Citi Research said the announcement, made at a special capital markets meeting called to outline Daimler’s long-term future, showed expectations were now for earnings before interest and tax (EBIT) of less than the range of 7 billion to 7.5 billion previously expected for 2020.

In early afternoon trading, Daimler shares were down 2.95% at 51.85 euros.

Daimler had increased its EBIT earnings in the third quarter 8% to 2.69 billion euros ($3.0 billion) compared with the same period last year, as sales at its Mercedes division advanced. Despite that, Mercedes profit margins actually slipped to 6% from 6.3% a year earlier. Daimler had a 2nd quarter EBIT loss of 1.6 billion euros ($1.8 billion) after a 2.6 billion euro ($2.9 billion) profit in the same period last year. Before that announcement, Daimler had cut its profit forecast for the third time in 12 months.

Analysts had expected the meeting to be told about a path to restore Mercedes margins to between 8 and 10%.

Investment bank Nord LB said yesterday’s announcement Tesla plans to make its cars in Germany will put additional pressure on local auto makers.

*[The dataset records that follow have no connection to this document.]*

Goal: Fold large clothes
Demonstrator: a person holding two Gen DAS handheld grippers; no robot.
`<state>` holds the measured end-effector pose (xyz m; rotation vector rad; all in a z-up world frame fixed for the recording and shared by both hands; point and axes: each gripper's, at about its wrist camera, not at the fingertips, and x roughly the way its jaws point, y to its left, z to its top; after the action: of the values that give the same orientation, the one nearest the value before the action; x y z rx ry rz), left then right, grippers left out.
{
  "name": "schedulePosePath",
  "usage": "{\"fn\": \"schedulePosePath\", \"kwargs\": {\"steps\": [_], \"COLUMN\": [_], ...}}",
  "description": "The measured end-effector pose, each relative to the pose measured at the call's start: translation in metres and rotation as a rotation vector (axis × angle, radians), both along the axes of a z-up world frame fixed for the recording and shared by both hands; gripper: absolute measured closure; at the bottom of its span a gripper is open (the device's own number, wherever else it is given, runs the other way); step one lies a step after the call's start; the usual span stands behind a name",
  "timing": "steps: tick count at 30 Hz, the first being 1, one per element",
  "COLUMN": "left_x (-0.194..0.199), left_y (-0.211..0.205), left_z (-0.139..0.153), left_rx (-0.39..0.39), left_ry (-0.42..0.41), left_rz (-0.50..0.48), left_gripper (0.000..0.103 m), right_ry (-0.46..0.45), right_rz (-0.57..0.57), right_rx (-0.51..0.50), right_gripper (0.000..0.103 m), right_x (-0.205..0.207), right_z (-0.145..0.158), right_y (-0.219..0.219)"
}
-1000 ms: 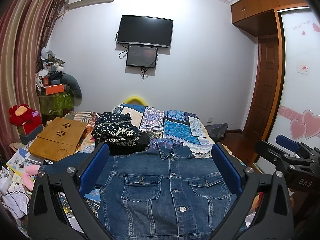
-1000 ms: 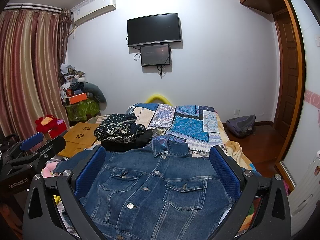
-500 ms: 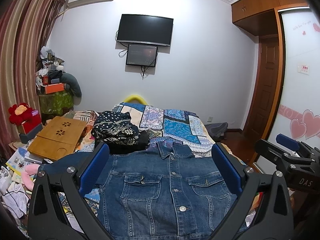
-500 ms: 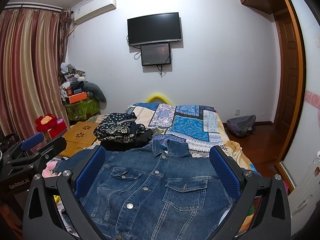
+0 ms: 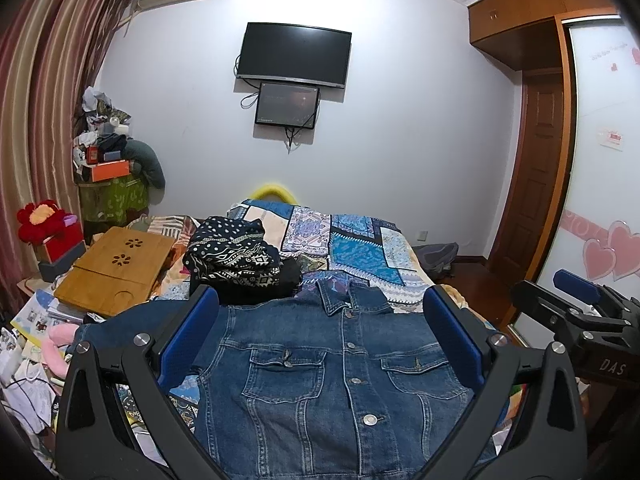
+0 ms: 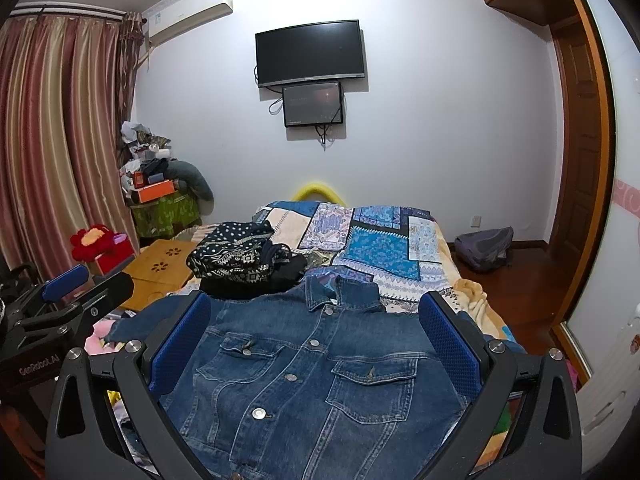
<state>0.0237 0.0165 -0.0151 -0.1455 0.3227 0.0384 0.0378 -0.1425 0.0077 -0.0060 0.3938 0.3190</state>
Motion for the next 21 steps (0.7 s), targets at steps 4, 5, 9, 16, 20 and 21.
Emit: {"fn": "schedulePosePath", "kwargs": {"steps": [4, 5, 9, 16, 20, 21], "left_x": [0.010, 0.014, 0.028, 0.061, 0.081, 0.088], "left_y": [0.008, 0.011, 0.033, 0.094, 0.138, 0.150], "left_z": [-0.002, -0.002, -0.004, -0.020, -0.045, -0.054], "left_rx": [-0.005, -0.007, -0.011, -0.046, -0.037, -0.033], "left_ry": [0.006, 0.008, 0.015, 0.066, 0.129, 0.161], "left_rz": [0.026, 0.037, 0.099, 0.265, 0.389, 0.419], "left_gripper": [0.000, 0.000, 0.000, 0.000, 0.000, 0.000], "right_ry": [0.013, 0.015, 0.031, 0.083, 0.140, 0.150], "right_rz": [-0.002, -0.002, -0.007, -0.023, -0.027, -0.031], "right_rx": [-0.006, -0.008, -0.013, -0.010, -0.001, -0.007], "right_gripper": [0.000, 0.000, 0.000, 0.000, 0.000, 0.000], "right_x": [0.008, 0.009, 0.022, 0.049, 0.071, 0.075], "right_z": [-0.002, -0.002, -0.005, -0.016, -0.026, -0.029], "right_y": [0.001, 0.002, 0.003, 0.003, 0.005, 0.005]}}
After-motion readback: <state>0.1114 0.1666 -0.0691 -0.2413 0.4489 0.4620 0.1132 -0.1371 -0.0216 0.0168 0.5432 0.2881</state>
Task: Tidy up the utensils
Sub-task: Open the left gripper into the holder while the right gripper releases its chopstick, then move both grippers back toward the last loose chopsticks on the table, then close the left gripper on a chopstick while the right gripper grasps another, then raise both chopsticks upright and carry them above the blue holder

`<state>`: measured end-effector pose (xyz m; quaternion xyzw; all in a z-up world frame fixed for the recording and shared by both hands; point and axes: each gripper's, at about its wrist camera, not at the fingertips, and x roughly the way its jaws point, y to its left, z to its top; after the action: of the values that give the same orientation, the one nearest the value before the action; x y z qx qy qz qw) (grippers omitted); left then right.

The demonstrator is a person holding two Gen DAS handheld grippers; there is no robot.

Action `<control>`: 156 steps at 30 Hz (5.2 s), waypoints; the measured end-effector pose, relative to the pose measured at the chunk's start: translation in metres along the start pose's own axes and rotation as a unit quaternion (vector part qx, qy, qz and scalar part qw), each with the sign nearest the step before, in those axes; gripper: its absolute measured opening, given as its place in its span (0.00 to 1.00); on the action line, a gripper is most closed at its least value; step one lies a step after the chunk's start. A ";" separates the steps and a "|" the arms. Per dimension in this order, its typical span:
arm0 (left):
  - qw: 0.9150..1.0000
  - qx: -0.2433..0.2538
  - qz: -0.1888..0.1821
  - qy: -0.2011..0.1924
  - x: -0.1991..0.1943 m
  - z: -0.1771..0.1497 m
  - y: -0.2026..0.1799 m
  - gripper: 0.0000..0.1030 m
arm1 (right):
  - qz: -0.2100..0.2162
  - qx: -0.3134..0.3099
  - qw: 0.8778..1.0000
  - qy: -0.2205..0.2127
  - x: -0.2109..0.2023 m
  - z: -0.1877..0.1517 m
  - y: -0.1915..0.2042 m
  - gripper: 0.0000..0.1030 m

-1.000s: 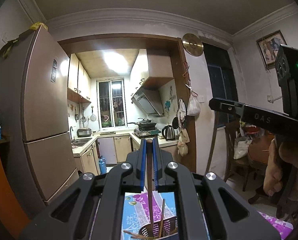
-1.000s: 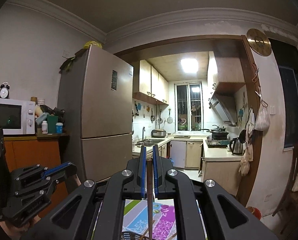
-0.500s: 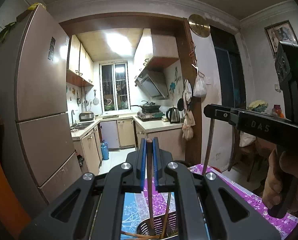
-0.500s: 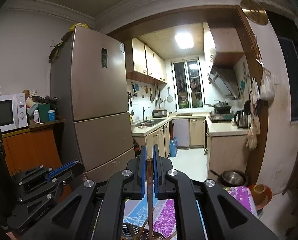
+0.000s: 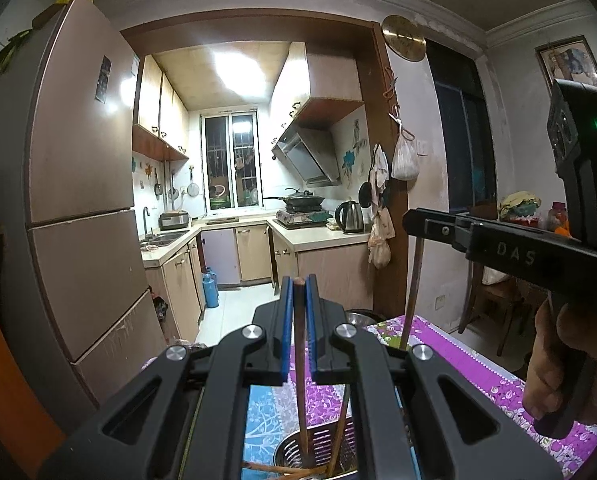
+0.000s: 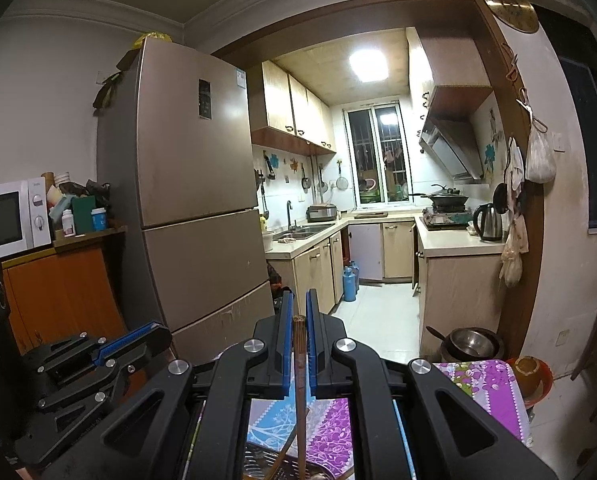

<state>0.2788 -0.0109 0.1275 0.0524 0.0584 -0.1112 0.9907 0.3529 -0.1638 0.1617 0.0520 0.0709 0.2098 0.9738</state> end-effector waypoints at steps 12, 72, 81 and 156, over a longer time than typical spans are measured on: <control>1.000 -0.003 -0.001 0.012 0.011 -0.001 0.003 0.06 | 0.003 -0.002 1.000 0.010 0.010 -0.008 0.000 0.07; 0.989 -0.012 -0.005 0.144 -0.234 -0.298 0.027 0.55 | -0.092 -0.009 0.983 0.157 -0.253 -0.354 0.024 0.13; 0.988 -0.022 -0.005 0.153 -0.230 -0.311 0.027 0.23 | -0.092 -0.010 0.984 0.151 -0.258 -0.357 0.026 0.13; 0.997 0.030 -0.066 -0.010 -0.168 -0.087 -0.014 0.05 | -0.022 -0.060 0.998 0.017 -0.218 -0.112 0.038 0.07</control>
<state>0.1038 0.0219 0.0621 0.0774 0.0481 -0.1785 0.9797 0.1235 -0.2124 0.0821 -0.0120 0.0762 0.1935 0.9781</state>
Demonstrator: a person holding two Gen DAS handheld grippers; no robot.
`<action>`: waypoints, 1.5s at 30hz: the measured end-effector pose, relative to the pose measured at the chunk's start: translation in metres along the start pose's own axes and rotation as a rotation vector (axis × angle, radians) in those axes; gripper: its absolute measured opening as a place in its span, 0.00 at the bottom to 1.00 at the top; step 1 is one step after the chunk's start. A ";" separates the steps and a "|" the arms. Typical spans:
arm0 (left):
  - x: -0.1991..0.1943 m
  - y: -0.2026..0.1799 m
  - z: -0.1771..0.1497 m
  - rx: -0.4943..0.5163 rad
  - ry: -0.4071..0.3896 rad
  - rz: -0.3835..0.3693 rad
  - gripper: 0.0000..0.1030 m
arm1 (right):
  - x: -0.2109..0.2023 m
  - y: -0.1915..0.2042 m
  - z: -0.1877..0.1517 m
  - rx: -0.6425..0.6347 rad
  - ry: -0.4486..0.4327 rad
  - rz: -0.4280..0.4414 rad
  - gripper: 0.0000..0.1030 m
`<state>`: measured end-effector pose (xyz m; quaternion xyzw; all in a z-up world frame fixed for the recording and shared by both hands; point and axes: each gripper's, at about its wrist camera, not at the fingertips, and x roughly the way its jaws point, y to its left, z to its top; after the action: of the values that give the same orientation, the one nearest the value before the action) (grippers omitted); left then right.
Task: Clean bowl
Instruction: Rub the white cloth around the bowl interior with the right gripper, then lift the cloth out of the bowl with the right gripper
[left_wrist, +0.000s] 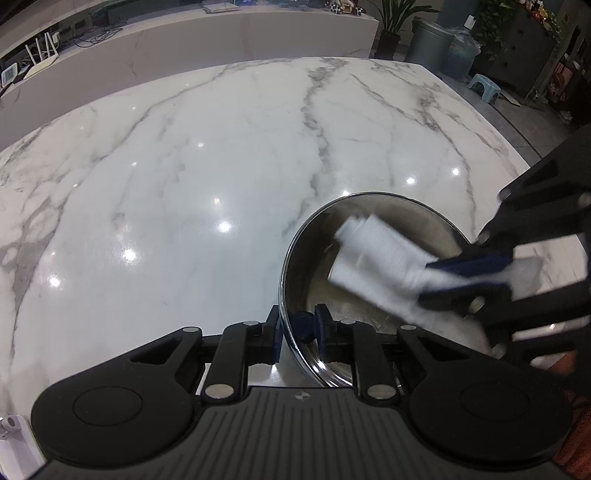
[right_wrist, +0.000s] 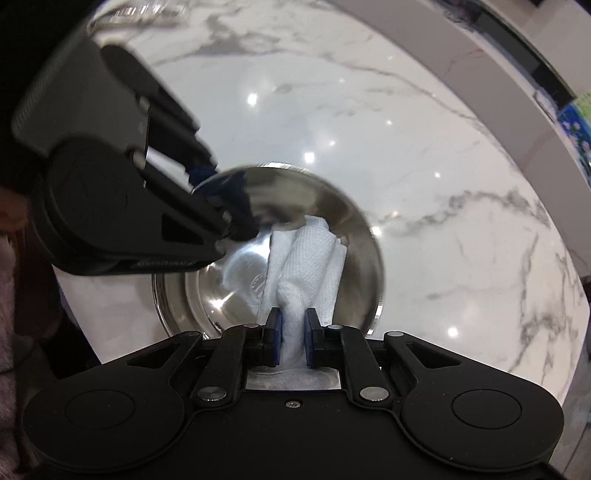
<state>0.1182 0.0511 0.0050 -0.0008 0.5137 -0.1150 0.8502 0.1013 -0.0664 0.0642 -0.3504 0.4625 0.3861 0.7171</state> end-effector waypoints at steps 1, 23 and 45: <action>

“In addition, a wave of consolidation could begin at the automobile companies. Fiat Chrysler (FCA) and Groupe PSA may just be the beginning. Volkswagen is already cooperating with Ford on electric cars and light commercial vehicles. Toyota has more closely linked with Mazda, Subaru and Suzuki. Perhaps it will be time for closer cooperation or even a merger between Daimler and BMW,” Nord LB analyst Frank Schwope said.